INFORMATION GIVEN |
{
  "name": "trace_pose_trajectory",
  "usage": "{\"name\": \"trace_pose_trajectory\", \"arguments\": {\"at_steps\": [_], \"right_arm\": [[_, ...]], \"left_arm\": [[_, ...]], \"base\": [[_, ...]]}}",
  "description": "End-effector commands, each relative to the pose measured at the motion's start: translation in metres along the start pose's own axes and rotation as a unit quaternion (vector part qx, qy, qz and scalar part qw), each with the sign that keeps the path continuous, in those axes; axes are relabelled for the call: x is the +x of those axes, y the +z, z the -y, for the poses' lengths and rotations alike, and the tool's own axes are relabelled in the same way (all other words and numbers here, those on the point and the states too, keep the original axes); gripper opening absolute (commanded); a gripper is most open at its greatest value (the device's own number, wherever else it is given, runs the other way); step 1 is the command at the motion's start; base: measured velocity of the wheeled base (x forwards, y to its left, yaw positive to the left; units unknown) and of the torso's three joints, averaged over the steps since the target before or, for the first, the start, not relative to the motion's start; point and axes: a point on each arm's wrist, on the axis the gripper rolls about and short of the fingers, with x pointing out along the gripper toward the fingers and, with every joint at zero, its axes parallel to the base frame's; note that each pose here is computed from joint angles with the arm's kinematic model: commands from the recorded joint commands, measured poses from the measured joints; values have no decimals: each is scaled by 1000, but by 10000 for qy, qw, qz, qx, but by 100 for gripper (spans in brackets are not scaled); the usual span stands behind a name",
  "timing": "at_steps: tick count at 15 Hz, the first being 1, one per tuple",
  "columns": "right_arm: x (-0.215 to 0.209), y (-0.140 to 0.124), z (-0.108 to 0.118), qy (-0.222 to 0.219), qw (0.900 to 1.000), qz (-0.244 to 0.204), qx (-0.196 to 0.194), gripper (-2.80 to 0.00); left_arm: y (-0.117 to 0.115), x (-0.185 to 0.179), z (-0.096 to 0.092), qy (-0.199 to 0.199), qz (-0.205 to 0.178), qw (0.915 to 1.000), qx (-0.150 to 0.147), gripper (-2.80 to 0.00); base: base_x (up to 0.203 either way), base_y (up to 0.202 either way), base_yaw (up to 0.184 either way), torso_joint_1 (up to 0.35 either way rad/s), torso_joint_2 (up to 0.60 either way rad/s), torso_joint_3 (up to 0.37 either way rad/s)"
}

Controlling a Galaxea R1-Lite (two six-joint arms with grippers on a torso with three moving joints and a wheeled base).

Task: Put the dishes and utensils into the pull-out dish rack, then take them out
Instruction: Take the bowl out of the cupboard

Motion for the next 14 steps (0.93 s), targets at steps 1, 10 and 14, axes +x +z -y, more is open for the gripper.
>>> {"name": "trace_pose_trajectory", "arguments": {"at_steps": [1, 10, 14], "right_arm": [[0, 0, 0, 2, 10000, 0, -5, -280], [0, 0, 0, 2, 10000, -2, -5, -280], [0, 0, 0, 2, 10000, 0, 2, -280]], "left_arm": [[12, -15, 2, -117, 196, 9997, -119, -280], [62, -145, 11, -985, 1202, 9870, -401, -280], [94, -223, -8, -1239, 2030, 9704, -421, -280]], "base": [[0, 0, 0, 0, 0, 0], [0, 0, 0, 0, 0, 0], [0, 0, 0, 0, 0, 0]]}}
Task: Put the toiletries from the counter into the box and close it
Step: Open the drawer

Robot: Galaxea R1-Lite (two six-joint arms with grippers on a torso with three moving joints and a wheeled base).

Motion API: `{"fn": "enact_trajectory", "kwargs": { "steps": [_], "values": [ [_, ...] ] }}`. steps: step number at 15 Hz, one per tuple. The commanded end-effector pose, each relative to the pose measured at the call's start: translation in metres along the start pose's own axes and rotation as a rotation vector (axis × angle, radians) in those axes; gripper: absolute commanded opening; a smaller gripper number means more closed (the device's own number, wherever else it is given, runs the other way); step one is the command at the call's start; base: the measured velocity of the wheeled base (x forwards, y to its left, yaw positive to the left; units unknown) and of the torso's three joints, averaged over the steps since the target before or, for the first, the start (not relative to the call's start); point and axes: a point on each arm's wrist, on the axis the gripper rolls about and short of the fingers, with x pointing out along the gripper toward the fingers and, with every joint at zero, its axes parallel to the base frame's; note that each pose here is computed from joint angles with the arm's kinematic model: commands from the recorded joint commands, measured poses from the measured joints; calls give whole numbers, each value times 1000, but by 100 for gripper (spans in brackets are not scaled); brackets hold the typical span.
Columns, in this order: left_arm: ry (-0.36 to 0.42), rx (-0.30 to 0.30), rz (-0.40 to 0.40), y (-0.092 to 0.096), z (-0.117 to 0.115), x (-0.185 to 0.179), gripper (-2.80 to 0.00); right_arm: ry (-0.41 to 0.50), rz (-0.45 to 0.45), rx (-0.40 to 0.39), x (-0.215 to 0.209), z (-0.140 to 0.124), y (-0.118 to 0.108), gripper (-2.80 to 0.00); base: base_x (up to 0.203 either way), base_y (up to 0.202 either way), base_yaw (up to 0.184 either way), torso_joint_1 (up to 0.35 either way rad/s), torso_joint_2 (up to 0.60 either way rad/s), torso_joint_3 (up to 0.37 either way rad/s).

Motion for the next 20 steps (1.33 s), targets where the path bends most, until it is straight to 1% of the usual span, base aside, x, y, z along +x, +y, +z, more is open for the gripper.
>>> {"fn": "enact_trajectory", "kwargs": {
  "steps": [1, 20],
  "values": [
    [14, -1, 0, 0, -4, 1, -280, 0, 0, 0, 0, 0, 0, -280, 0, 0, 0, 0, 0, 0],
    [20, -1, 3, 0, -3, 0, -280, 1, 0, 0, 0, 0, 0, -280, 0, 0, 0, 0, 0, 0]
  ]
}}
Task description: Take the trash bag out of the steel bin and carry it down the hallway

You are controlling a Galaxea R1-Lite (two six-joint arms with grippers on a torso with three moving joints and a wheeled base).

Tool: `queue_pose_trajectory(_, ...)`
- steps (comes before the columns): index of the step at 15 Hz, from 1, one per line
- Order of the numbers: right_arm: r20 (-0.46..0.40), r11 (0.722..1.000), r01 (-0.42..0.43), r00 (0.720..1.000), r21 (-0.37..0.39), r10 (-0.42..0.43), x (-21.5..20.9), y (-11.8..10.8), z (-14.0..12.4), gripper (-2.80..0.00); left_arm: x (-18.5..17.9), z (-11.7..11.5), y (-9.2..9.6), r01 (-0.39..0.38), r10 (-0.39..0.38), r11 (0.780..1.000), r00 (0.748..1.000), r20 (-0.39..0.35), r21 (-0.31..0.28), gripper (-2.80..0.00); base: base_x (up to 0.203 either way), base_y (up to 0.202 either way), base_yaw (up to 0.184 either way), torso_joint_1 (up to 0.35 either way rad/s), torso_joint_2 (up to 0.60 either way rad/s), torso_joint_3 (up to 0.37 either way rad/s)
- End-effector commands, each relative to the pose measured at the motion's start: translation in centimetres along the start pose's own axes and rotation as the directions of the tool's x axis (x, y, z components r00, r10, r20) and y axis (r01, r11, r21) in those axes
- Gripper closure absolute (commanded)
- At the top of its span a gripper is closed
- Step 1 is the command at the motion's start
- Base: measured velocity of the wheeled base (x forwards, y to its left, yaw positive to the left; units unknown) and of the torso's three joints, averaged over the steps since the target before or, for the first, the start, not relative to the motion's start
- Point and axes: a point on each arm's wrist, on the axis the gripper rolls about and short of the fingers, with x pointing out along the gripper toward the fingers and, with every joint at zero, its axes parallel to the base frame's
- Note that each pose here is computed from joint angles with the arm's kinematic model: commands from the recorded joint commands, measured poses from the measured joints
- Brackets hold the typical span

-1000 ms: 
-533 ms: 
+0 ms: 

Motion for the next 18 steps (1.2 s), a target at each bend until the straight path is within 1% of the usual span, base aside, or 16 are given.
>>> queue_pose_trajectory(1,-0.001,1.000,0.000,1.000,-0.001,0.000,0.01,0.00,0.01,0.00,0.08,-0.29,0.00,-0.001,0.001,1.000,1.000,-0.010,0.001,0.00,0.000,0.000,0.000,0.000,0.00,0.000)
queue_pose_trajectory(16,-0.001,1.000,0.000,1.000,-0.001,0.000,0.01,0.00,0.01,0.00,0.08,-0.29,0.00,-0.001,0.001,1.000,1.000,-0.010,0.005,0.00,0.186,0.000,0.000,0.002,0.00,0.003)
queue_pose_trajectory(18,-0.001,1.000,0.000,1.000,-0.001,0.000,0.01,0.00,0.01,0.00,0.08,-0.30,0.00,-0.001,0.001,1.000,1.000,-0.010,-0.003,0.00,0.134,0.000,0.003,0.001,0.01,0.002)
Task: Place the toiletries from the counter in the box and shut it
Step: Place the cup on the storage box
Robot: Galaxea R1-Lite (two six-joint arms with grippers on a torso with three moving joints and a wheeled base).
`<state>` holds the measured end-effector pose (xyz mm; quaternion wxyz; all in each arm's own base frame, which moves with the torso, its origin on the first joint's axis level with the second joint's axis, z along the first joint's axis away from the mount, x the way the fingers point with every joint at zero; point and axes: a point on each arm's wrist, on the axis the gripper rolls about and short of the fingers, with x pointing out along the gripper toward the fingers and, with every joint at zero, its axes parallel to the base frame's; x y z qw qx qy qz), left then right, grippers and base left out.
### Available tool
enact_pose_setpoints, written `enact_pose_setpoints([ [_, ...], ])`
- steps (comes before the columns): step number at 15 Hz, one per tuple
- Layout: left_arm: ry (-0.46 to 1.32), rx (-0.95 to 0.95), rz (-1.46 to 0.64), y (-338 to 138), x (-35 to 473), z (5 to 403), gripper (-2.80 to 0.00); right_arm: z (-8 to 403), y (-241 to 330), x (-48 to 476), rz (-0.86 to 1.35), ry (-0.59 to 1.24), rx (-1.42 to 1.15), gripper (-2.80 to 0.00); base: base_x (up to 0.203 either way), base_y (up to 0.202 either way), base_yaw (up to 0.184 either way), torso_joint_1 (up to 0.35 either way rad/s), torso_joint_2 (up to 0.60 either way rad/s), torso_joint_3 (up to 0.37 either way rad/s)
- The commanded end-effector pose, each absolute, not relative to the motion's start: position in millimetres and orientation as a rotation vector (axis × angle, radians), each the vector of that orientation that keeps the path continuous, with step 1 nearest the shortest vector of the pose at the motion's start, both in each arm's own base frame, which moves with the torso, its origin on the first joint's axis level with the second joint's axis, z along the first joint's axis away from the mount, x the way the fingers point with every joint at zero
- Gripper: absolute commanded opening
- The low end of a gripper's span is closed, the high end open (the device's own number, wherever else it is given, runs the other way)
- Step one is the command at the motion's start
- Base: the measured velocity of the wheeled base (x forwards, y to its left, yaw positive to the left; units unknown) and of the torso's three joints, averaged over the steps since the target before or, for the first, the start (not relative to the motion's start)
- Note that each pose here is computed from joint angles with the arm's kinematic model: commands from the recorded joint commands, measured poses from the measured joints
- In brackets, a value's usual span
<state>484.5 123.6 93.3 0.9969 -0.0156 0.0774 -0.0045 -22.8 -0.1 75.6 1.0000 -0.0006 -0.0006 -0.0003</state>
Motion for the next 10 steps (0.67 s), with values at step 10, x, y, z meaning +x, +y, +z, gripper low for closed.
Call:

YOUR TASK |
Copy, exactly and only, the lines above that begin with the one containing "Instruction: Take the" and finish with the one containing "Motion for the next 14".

SOLUTION FOR THIS EXERCISE |
Instruction: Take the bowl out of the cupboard

Motion for the next 14 steps (0.93 s), targets at steps 1, 10 and 14, axes +x +z -y, more is open for the gripper.

There's no more to this exercise.